There was even, below the thundering, a faint sound of some kind of liquid.

As if were raining.

Everyone looked at one another, but before the shared thought could be put into words, a white light heralded the return of Argo Bigfellow Junior.

The big ranger strode confidently back into the cavern. In his right hand he still clutched the femur bone club.

In his left was every filament from the roper he had been able to gather from the near side of the web. Bigfellow tossed the pile of tentacles onto the floor and gestured to Zantac, who still held one in his hands.

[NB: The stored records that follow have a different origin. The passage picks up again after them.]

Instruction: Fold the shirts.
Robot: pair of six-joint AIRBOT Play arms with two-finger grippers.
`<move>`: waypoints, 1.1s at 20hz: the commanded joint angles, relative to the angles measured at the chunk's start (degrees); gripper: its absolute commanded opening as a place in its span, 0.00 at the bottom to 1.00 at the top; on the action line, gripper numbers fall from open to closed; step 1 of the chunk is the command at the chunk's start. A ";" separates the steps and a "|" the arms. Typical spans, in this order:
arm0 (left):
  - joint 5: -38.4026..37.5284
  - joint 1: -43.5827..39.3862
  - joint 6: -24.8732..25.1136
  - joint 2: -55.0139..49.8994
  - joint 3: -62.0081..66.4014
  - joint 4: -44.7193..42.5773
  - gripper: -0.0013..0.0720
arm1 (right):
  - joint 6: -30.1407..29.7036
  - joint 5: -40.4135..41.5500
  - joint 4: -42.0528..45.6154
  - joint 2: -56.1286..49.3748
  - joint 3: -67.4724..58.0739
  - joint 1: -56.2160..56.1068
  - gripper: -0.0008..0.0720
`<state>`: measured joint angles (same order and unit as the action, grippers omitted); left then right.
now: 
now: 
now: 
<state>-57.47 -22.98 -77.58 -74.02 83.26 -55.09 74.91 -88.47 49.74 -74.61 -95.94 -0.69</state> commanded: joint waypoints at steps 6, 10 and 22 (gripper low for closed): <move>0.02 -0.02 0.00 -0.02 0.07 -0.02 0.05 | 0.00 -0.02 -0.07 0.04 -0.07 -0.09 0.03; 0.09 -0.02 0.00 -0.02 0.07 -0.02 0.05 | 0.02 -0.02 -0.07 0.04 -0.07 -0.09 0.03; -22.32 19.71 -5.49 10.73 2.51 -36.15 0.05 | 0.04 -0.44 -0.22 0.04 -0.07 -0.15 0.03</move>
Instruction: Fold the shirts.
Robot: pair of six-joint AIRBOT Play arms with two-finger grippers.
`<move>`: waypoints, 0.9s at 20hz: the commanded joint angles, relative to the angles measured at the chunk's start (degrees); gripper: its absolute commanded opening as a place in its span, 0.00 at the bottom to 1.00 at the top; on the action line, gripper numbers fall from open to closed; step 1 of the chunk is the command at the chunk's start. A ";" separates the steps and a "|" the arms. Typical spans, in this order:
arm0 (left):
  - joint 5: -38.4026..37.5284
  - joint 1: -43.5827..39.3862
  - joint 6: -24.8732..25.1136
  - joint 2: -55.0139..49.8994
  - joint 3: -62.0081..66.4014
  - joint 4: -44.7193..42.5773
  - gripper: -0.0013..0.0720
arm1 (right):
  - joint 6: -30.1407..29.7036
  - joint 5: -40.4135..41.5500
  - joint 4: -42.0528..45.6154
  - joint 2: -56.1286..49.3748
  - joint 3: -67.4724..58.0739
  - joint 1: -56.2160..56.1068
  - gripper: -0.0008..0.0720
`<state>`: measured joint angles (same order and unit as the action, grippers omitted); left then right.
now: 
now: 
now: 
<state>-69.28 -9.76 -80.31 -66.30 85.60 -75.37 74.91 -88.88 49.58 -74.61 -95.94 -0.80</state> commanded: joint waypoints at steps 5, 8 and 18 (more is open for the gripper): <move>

"A gift from the roper," Argo announced, an actual smile on his face now. "Tie all of those together. They should form a rope long enough to bridge that chasm."

His face turned towards the darkness of the pit.

"We can tie this end around this stalagmite. Now all that remains is to decide who is going to receive the jump spell and leap across with the rope."

Argo's smile faded as he looked at his companions.

The silence that ensued, no one wanted to break.